**Your goal**
Give back exactly the lines of the data below, starting with the line that has "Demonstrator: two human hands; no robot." and going on through the line that has "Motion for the".

_ _ _ _ _

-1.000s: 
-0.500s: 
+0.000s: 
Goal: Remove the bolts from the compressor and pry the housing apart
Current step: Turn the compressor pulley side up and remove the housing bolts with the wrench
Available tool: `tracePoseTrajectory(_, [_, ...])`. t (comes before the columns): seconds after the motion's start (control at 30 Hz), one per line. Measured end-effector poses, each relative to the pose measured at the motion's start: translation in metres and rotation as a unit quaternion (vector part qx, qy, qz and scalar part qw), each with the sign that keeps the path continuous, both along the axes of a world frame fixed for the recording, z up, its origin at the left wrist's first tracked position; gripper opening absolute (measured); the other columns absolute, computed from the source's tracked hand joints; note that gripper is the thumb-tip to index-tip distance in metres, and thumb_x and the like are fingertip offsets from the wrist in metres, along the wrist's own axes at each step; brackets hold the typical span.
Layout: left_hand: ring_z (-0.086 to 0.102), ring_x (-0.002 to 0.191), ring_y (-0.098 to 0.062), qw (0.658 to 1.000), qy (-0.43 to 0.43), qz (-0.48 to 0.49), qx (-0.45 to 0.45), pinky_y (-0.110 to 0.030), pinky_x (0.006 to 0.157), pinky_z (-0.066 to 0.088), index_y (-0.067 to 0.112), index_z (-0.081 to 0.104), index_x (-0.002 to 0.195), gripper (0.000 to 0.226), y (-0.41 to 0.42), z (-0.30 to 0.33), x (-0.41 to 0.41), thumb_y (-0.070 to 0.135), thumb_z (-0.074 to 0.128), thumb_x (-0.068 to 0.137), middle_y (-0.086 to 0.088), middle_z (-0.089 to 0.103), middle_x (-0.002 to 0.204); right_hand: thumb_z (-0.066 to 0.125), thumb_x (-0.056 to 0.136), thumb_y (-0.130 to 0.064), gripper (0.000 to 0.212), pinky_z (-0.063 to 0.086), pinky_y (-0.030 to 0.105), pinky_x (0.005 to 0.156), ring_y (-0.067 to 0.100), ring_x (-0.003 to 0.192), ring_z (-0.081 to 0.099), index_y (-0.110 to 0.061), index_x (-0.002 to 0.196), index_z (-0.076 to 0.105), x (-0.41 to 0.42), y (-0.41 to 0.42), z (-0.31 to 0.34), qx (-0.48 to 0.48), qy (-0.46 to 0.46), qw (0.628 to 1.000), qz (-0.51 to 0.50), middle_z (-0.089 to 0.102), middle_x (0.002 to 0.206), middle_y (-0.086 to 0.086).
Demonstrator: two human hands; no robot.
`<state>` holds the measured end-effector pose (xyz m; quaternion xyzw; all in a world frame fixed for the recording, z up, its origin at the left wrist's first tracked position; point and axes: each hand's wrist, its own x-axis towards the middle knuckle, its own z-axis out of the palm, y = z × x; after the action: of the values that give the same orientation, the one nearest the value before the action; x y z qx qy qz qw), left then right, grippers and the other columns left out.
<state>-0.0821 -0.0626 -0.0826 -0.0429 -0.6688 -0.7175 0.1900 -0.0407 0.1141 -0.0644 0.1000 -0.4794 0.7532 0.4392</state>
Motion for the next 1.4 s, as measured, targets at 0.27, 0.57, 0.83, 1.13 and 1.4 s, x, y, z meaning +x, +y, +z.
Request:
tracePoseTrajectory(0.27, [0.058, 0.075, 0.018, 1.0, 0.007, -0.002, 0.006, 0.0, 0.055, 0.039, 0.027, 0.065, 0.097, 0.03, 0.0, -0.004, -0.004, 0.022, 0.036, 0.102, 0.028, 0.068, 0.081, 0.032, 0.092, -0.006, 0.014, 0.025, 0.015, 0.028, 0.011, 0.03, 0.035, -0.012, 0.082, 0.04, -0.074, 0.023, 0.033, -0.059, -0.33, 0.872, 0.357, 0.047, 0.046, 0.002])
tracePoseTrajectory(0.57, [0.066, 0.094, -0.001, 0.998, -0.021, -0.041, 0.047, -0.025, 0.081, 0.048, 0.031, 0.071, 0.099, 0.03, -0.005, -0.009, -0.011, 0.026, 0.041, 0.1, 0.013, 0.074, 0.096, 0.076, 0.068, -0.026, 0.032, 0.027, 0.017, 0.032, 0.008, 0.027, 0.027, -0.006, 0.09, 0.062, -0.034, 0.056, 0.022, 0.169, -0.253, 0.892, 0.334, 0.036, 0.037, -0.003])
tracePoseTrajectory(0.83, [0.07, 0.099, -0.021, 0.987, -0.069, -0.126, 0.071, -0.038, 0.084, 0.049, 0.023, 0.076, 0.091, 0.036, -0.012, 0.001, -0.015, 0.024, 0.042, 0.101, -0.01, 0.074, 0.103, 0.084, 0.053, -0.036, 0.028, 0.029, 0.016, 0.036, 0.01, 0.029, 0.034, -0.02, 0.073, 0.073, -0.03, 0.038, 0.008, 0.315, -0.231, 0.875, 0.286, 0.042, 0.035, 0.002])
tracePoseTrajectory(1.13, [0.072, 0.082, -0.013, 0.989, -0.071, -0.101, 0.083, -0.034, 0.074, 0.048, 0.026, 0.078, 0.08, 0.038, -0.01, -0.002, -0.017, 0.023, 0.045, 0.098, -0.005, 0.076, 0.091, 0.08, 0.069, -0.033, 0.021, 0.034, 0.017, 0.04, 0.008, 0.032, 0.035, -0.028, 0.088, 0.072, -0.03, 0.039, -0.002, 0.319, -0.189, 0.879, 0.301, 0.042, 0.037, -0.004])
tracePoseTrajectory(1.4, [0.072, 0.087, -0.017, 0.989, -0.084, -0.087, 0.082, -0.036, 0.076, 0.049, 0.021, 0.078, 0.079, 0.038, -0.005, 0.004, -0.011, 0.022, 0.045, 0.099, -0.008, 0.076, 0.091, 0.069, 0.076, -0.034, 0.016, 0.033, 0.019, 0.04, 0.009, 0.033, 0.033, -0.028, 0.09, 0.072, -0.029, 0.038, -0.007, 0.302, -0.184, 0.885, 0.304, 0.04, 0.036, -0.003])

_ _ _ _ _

**Written reply**
Demonstrator: two human hands; no robot.
`<state>` holds the measured end-effector pose (xyz m; quaternion xyzw; all in a world frame fixed for the recording, z up, its origin at the left wrist's first tracked position; point and axes: each hand's wrist, its own x-axis towards the middle knuckle, its own z-axis out of the palm, y = z × x; after the action: of the values that give the same orientation, the one nearest the value before the action; x y z qx qy qz qw), left then right, grippers and the other columns left out.
<state>-0.0821 -0.0626 -0.0826 -0.0429 -0.6688 -0.7175 0.1900 -0.0407 0.1141 -0.0644 0.1000 -0.4794 0.7532 0.4392</state>
Motion for the next 1.4 s, as measured, targets at 0.27, 0.57, 0.83, 1.13 and 1.4 s, x, y, z meaning +x, +y, +z.

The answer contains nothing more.